→ WHAT IS NEEDED
Pull out every line below containing the word "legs".

→ DATASET EXCERPT
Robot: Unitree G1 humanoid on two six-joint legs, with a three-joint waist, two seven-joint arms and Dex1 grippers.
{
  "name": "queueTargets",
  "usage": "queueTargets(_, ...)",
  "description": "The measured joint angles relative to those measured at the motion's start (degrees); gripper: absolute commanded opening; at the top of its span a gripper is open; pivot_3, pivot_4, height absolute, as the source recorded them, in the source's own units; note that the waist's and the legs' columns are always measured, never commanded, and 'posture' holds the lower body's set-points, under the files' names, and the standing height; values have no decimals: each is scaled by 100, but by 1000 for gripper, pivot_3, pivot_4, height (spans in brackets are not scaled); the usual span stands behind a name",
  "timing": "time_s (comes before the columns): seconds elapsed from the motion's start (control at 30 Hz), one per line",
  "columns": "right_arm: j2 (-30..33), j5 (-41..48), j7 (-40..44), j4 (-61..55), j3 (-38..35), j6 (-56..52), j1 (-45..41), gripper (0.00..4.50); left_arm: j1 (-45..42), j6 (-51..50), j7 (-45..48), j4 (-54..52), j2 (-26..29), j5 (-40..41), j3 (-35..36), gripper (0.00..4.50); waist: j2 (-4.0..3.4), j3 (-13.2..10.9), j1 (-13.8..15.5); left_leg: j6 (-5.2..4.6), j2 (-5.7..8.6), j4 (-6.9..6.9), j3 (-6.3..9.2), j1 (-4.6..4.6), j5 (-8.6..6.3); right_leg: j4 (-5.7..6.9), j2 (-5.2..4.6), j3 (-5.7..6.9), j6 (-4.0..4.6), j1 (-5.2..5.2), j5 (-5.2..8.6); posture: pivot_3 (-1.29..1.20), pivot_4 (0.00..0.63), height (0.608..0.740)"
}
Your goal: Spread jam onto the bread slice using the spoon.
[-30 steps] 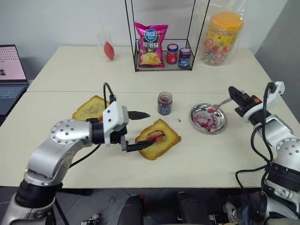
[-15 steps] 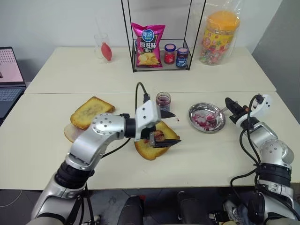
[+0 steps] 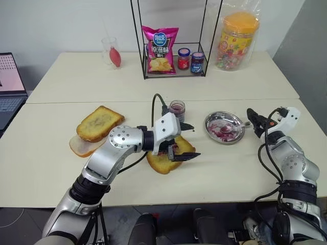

→ COMPLETED TASK
Robot: Unitree G1 humanoid on two six-joint legs, with a three-joint waist, two seven-joint arms and Dex1 grippers.
  "description": "The measured joint angles relative to those measured at the motion's start (degrees); gripper: absolute commanded opening; at the top of its span a gripper is open; pivot_3, pivot_4, height absolute, as the source recorded them, in the source's own units; note that the waist's and the legs' columns are always measured, never commanded, and 'posture' holds the lower body's set-points, under the files' names, and the standing height; values have no decimals: each is scaled by 100, but by 1000 for gripper, pivot_3, pivot_4, height (spans in brackets are not scaled); the usual span stands behind a name",

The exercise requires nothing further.